TASK STATEMENT: Set down exactly the lines of the records from the top to the line containing "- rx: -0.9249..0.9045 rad"; include both.

DATA RECORDS:
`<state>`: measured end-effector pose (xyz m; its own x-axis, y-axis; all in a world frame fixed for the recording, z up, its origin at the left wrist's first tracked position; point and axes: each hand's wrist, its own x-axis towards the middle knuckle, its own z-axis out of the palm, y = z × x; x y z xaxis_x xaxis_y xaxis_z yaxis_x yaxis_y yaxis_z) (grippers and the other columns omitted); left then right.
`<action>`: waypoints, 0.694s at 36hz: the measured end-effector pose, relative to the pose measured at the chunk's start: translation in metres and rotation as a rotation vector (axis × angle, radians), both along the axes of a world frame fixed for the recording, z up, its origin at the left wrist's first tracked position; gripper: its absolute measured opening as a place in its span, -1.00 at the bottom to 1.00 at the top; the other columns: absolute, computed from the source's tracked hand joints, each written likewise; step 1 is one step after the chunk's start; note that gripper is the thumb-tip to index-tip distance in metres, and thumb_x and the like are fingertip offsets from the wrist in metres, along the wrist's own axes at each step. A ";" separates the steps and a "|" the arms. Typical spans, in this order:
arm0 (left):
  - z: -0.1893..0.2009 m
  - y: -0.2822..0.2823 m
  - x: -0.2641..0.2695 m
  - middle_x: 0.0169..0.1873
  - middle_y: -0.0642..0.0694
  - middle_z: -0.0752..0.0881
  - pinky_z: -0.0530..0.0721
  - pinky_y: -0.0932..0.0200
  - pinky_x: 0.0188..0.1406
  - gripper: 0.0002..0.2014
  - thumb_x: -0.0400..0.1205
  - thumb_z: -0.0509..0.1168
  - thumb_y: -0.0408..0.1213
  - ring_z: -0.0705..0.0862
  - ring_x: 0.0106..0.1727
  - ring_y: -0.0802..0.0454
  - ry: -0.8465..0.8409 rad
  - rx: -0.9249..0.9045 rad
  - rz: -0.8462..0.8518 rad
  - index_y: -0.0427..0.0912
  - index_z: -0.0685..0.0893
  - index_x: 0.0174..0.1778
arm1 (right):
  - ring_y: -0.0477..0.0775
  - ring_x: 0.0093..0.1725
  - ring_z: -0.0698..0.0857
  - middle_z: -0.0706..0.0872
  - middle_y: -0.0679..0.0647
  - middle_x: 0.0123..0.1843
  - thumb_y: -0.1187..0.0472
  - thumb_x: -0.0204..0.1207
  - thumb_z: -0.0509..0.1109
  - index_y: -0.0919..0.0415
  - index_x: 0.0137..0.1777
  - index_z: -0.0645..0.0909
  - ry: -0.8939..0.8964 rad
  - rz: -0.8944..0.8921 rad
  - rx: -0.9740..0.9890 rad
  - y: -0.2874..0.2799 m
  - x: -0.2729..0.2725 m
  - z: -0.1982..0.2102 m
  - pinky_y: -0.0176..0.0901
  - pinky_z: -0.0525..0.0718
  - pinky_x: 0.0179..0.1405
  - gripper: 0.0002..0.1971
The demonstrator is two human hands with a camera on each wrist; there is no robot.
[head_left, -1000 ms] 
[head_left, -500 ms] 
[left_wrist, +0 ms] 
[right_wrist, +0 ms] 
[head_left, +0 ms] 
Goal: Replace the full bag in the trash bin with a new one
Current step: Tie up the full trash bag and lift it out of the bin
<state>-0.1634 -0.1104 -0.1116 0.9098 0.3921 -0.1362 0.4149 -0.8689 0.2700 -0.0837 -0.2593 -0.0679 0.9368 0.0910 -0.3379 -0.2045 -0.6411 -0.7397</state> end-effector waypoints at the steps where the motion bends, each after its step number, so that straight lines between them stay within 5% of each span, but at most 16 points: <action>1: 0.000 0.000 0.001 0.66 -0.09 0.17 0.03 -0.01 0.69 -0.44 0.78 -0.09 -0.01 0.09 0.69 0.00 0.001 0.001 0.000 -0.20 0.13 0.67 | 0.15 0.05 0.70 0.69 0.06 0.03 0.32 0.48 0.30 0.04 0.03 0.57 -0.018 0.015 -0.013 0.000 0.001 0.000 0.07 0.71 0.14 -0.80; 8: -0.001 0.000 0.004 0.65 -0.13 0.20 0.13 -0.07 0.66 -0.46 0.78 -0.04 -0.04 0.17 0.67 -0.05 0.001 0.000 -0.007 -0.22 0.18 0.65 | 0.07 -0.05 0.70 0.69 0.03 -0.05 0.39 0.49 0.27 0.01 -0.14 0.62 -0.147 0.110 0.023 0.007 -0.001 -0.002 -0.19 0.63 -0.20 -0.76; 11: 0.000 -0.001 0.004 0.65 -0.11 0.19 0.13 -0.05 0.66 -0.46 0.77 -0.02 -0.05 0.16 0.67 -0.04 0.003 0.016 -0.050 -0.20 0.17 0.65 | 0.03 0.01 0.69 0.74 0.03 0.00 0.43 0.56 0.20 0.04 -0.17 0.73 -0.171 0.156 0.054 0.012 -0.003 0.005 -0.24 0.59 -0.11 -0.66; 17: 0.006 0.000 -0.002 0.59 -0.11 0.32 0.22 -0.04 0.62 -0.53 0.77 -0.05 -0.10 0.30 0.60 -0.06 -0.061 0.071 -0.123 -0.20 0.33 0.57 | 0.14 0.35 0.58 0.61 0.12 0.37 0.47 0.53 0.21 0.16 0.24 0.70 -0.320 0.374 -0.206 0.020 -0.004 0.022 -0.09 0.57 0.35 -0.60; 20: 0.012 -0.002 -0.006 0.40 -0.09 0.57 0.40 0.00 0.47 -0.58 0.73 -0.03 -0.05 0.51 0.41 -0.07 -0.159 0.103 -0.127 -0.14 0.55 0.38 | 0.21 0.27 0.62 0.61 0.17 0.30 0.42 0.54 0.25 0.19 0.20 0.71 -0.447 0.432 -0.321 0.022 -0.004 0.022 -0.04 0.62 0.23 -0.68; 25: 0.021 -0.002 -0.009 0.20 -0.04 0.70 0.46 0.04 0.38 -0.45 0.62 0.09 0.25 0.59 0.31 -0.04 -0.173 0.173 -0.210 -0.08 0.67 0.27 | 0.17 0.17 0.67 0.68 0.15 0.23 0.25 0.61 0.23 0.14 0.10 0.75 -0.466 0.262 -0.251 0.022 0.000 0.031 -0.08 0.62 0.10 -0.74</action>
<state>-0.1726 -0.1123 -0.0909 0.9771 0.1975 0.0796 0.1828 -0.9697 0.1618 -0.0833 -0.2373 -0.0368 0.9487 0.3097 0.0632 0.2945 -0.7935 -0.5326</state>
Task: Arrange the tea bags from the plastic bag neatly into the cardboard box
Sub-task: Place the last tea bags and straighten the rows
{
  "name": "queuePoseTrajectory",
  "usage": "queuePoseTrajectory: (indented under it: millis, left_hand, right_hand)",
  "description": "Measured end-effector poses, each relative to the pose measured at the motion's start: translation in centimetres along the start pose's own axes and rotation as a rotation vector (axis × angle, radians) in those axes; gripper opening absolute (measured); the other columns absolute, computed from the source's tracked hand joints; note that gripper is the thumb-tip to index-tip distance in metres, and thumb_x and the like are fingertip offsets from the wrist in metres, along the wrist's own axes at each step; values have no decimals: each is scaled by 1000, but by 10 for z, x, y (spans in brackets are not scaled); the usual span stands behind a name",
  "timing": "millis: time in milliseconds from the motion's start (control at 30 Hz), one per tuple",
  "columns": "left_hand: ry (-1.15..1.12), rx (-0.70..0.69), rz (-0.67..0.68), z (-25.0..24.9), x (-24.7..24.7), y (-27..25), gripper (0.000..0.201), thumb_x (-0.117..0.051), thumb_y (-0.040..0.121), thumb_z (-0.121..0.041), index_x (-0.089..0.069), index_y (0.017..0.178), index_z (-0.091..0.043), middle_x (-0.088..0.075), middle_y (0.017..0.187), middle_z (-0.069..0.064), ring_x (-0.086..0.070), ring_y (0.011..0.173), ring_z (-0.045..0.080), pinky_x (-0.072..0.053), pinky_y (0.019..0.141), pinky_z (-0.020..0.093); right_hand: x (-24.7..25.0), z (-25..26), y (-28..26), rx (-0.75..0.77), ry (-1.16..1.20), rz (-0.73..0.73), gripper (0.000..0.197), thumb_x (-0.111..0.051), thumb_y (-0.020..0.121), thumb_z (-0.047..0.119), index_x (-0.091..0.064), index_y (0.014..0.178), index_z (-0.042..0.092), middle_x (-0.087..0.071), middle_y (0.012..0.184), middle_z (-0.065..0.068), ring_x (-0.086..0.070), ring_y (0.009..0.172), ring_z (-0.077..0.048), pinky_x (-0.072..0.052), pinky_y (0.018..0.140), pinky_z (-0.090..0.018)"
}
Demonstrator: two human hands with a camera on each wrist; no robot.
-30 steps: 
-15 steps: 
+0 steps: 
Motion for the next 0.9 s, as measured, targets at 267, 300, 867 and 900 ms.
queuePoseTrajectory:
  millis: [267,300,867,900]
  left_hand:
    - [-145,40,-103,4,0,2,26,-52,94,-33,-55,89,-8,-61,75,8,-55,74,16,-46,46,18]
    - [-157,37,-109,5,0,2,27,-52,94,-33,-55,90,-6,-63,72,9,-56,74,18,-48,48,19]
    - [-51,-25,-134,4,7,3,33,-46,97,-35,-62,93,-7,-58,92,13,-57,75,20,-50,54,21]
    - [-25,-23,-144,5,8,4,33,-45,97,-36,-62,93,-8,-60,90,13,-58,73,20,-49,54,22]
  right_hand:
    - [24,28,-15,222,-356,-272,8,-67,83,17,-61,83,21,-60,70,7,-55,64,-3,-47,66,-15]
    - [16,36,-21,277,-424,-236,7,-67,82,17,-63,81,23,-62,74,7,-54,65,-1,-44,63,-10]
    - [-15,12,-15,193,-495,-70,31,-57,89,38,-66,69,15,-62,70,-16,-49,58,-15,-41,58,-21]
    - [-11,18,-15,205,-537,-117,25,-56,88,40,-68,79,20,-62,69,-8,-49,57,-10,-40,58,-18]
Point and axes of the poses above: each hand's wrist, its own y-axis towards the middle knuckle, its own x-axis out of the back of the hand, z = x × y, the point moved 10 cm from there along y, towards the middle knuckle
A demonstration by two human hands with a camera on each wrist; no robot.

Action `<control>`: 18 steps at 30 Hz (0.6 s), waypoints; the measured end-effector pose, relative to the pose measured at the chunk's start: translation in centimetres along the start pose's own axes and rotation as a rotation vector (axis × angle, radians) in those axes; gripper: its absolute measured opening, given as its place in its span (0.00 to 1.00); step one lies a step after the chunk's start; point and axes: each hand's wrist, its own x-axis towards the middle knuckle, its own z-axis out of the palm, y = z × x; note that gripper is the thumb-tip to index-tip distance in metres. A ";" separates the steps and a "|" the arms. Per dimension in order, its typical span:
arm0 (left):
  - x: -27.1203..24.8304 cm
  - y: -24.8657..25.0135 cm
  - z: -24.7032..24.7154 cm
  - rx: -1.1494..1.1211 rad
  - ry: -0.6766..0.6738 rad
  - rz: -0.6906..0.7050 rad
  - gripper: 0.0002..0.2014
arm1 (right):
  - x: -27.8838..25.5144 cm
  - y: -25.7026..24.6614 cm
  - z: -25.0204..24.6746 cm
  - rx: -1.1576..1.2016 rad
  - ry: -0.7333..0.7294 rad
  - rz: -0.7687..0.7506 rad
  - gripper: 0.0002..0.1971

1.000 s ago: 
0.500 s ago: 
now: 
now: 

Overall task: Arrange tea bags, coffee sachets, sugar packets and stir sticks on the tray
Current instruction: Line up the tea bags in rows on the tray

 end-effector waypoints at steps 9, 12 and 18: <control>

COMPLETED EXERCISE:
`<state>`: measured end-effector pose (xyz m; its own x-axis, y-axis; all in a world frame fixed for the recording, z up, its origin at the left wrist's first tracked position; point and axes: each hand's wrist, its own x-axis towards the middle knuckle, its own z-axis out of the palm, y = z × x; x y z xaxis_x xaxis_y xaxis_z yaxis_x yaxis_y yaxis_z) (grippers and the other columns omitted); left then right.
`<action>`: waypoints, 0.694s at 36hz: the measured end-effector pose, relative to the pose measured at the chunk's start: translation in metres and rotation as a rotation vector (axis × angle, radians), both along the axes of a world frame fixed for the recording, z up, its origin at the left wrist's first tracked position; gripper: its absolute measured opening as a place in its span, -1.00 at the bottom to 1.00 at the top; the other columns: absolute, computed from the source's tracked hand joints, each written likewise; step 1 is one step after the chunk's start; note that gripper is the thumb-tip to index-tip distance in metres, and thumb_x and the like are fingertip offsets from the wrist in metres, along the wrist's own axes at each step. A ";" separates the steps and a "|" the arms. Typical spans, in this order:
arm0 (left):
  - z: -0.1893..0.2009 m
  - y: -0.2822..0.2823 m
  - x: -0.2641..0.2695 m
  - middle_x: 0.0169..0.1873
  - middle_y: -0.0642..0.0694
  - middle_z: -0.0752..0.0881
  - pinky_z: -0.0530..0.0721
  - pinky_y: -0.0932..0.0200
  - pinky_x: 0.0188..0.1406
  - gripper: 0.0002..0.2014
  - thumb_x: -0.0400..0.1205
  - thumb_z: -0.0509..0.1168
  - thumb_y: -0.0408..0.1213
  - ring_z: -0.0705..0.0862
  - ring_x: 0.0106..0.1727
  - ring_y: -0.0802..0.0454
  - ry: -0.8465..0.8409 rad
  - rx: -0.9249..0.9045 rad

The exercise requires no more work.